(WHAT IS REQUIRED)
Exactly and only the lines below from the one containing "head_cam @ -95" down to the one containing "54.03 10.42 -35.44" are wanted, both included; please exclude every picture.

===== MATERIAL PROVIDED

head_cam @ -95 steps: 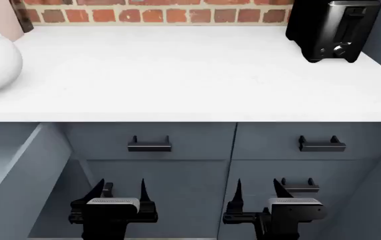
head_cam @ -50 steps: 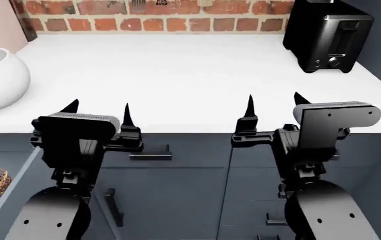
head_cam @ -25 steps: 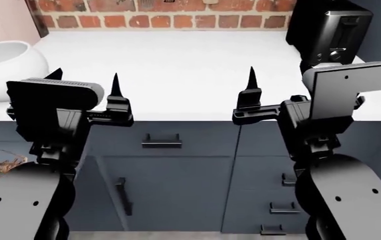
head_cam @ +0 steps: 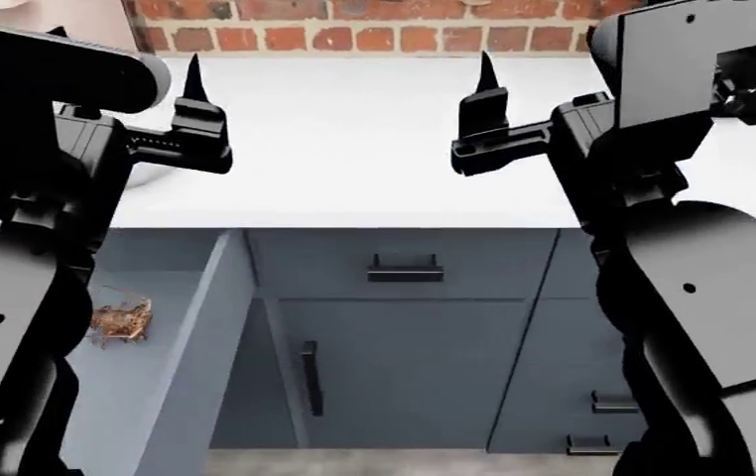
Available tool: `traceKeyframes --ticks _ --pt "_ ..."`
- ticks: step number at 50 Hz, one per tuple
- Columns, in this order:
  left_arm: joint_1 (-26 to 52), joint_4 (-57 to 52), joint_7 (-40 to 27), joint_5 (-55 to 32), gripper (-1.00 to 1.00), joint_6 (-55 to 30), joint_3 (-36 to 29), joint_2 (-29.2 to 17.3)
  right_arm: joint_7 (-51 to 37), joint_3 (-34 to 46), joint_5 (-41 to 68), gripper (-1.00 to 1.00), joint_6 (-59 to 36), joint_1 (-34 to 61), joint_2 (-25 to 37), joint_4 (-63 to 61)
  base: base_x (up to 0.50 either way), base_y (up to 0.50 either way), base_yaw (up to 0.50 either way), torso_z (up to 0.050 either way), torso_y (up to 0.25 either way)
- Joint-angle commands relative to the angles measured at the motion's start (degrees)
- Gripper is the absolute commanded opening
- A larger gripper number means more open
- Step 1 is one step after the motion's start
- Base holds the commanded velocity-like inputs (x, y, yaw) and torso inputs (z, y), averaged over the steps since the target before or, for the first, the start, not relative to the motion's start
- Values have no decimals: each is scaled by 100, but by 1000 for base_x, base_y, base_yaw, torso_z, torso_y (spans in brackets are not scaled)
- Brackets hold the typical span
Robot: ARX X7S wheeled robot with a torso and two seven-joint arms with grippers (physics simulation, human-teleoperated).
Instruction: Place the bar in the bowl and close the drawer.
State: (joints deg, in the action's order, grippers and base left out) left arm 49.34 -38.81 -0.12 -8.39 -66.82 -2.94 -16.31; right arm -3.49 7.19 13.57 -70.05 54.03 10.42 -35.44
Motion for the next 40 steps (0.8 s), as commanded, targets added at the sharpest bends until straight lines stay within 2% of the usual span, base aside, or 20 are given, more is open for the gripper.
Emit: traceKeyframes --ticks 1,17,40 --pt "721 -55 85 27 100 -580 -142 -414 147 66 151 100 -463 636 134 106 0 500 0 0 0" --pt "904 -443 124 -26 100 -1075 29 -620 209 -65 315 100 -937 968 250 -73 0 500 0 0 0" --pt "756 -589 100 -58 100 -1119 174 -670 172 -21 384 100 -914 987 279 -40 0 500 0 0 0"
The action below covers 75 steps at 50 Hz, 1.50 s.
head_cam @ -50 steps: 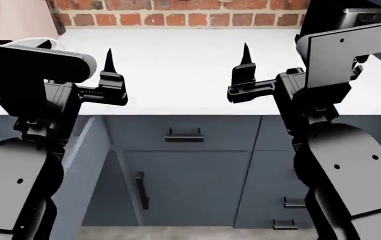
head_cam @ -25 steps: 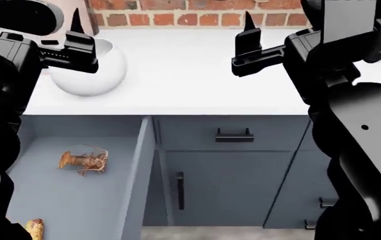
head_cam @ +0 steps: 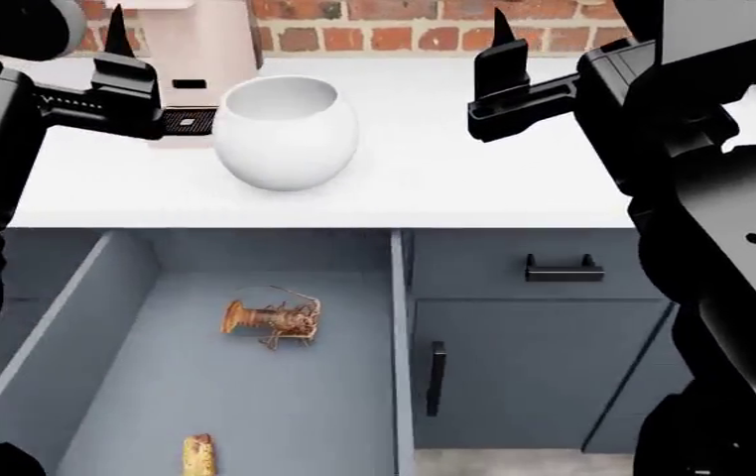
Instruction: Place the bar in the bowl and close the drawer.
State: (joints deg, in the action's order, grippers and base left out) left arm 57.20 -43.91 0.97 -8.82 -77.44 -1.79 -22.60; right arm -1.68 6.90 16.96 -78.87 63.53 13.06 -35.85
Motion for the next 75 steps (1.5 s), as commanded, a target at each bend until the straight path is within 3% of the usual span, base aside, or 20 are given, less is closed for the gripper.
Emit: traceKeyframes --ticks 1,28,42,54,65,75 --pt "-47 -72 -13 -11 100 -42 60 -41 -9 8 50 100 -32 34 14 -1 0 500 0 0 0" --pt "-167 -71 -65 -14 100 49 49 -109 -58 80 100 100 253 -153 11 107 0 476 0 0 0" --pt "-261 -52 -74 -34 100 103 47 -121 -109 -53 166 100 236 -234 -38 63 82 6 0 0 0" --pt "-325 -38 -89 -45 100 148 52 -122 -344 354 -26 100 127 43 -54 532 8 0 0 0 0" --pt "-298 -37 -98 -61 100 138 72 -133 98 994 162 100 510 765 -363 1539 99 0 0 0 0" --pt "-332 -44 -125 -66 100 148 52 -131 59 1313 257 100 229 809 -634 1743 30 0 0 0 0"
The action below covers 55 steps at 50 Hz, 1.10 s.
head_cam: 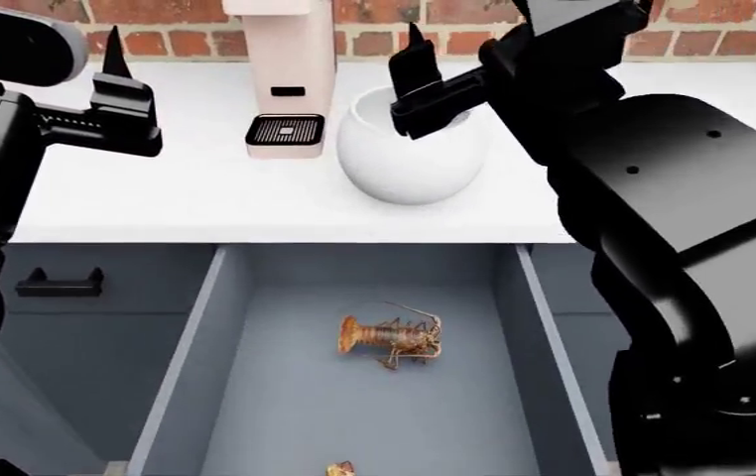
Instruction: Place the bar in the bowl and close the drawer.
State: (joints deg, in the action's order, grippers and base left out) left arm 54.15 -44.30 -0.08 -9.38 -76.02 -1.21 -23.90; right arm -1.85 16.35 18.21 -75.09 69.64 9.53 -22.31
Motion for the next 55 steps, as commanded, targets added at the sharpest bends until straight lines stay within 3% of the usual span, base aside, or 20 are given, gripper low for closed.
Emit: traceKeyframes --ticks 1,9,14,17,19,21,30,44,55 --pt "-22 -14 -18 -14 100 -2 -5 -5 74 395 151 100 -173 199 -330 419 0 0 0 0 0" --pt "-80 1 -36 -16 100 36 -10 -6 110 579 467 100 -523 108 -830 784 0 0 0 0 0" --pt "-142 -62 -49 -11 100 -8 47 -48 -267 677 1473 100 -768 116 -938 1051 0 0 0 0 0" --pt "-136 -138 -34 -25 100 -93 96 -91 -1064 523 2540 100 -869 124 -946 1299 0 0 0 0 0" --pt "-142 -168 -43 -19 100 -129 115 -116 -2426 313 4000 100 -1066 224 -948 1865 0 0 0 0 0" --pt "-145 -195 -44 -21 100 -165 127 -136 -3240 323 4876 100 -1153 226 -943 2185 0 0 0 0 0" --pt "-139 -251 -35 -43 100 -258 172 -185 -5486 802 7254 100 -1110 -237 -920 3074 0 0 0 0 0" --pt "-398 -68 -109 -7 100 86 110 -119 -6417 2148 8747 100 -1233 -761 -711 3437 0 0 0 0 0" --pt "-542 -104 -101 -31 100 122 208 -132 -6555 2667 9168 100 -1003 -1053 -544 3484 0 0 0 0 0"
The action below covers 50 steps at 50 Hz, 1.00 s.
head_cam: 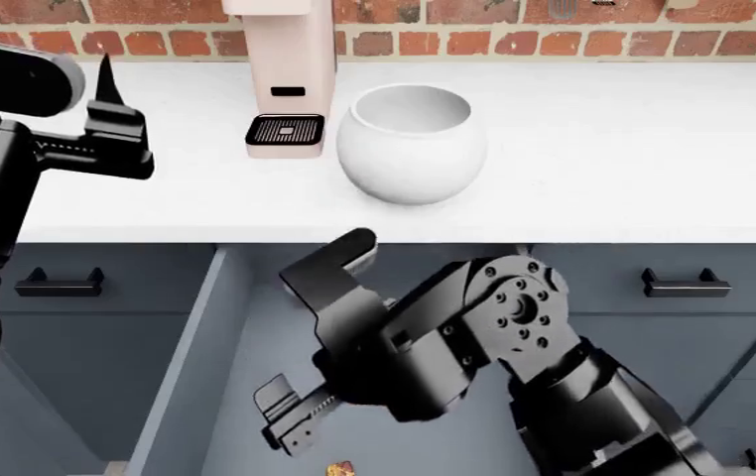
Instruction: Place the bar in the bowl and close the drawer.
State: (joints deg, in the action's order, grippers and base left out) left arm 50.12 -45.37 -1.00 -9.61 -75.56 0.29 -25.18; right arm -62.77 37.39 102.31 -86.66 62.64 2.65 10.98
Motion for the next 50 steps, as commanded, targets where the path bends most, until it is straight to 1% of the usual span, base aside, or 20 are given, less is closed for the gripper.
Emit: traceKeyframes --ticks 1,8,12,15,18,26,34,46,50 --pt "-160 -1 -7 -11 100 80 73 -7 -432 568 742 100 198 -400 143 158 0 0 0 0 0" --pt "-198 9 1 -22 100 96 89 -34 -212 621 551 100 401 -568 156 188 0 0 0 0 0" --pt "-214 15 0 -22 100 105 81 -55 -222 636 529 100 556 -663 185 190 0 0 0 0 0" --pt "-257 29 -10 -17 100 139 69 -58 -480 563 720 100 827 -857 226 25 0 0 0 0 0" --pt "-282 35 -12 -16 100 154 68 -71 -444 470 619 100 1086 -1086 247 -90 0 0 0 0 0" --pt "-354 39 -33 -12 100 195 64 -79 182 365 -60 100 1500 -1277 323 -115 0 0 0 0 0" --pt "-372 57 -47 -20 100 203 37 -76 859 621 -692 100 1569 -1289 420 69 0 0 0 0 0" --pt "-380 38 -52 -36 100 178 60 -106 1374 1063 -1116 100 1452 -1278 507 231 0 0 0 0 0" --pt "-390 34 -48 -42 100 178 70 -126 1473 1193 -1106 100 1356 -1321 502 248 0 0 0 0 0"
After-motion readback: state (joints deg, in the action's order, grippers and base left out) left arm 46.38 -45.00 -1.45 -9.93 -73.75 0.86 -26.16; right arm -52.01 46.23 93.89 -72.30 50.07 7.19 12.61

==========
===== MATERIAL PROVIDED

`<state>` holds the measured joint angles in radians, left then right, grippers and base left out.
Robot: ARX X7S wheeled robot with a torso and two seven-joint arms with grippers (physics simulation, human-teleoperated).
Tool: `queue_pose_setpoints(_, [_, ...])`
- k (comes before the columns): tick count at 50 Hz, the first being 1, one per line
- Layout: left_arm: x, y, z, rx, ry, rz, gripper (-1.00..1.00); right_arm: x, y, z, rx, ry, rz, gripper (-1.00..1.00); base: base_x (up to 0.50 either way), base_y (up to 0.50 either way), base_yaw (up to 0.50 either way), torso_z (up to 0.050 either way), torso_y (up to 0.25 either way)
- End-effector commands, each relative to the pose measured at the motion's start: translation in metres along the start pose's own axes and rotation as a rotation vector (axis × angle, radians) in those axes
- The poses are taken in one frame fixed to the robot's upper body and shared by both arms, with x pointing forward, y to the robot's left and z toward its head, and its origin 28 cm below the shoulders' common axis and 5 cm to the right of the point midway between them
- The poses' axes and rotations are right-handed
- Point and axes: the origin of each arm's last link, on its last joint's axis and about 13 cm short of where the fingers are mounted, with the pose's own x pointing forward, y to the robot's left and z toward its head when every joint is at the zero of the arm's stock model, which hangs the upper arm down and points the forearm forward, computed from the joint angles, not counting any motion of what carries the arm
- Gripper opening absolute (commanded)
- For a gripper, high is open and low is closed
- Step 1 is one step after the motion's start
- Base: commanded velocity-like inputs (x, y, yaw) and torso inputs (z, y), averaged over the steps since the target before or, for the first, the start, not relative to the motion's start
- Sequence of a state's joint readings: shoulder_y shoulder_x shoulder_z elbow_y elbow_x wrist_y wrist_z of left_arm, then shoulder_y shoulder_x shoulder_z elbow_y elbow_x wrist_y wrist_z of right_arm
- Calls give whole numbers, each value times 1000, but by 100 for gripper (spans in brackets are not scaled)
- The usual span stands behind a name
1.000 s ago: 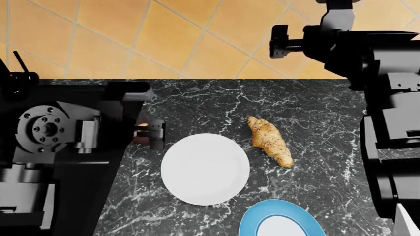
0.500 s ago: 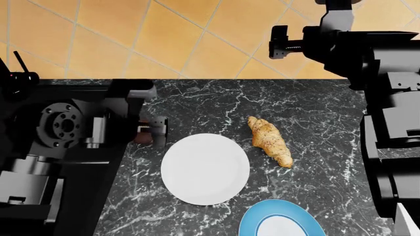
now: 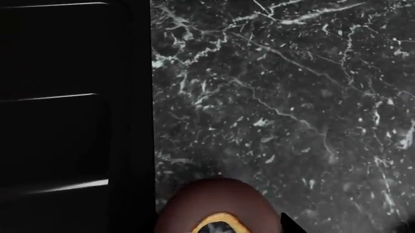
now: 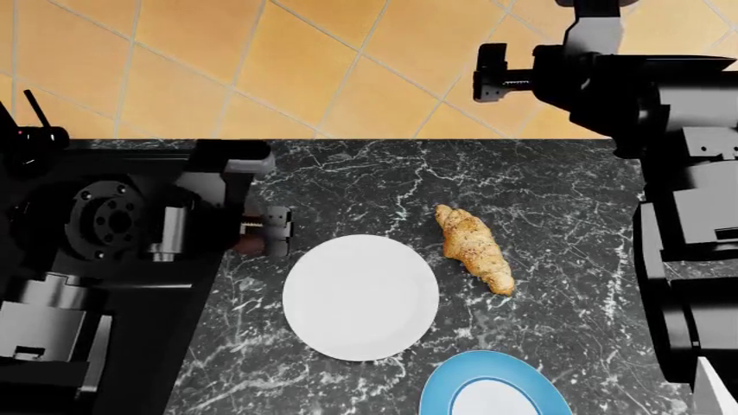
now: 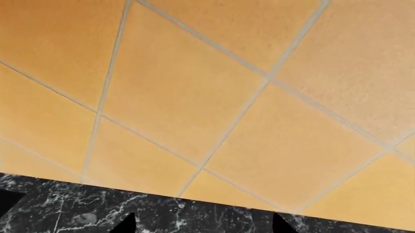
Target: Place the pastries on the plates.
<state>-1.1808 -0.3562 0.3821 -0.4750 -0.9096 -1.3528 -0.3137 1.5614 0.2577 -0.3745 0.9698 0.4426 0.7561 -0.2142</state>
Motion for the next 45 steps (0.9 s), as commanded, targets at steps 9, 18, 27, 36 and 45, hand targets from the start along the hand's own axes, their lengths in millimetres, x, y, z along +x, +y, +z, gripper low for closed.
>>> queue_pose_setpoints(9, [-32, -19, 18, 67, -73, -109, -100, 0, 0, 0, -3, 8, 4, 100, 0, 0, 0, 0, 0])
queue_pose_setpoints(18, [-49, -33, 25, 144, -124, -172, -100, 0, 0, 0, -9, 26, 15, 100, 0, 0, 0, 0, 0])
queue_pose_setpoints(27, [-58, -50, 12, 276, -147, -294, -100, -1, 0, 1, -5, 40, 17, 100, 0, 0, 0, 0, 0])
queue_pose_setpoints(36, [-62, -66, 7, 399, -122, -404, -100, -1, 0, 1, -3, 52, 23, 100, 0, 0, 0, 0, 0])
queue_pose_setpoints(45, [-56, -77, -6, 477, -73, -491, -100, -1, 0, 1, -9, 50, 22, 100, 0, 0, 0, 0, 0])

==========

(RESPONSE AREA)
head_cam @ -95 steps: 
head_cam @ -50 steps: 
head_cam @ -25 steps: 
head_cam @ +0 steps: 
Available tool: `traceKeyframes --ticks _ --pt "_ ..."`
- ticks: step number at 50 Hz, one per tuple
- Columns, in this order:
  left_arm: joint_1 (-26 to 52), joint_4 (-57 to 52), joint_7 (-40 to 27), joint_5 (-55 to 32), gripper (-1.00 to 1.00), joint_6 (-55 to 30), joint_3 (-36 to 29), joint_2 (-29.2 to 17.3)
  right_arm: joint_7 (-51 to 37), joint_3 (-34 to 46), joint_5 (-41 to 68), gripper (-1.00 to 1.00), joint_6 (-59 to 36), joint_1 (-34 to 61), joint_2 (-25 to 37), joint_4 (-63 to 61)
  base: base_x (up to 0.50 either way), base_y (up to 0.50 either way), base_yaw (up to 0.50 either way), torso_z (up to 0.050 either way), torso_y (up to 0.25 either way)
- Joint-angle commands relative to the angles measured at the motion's start (degrees)
- Gripper is the absolute commanded opening
- A larger gripper number means more open
- Step 1 is one step after the motion's start
- Base holds the commanded velocity-like inputs (x, y, yaw) and torso inputs (z, y), averaged over the steps since the target before or, for the first, the start, not relative to the motion's start
- Values have no decimals: each is scaled by 100, but by 1000 for base_x, base_y, base_yaw, torso_z, torso_y (spans in brackets are not scaled)
- Brackets hold the typical span
Robot: ARX X7S wheeled robot with a torso and two seven-joint arms with grippers (physics simulation, human-teleoperated).
Instruction: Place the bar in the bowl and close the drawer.
State: (joints deg, in the action's order, grippers and base left out) left arm 49.34 -38.81 -0.12 -8.39 -66.82 -2.94 -16.31; right arm -3.49 7.19 13.57 -70.05 54.03 10.42 -35.44

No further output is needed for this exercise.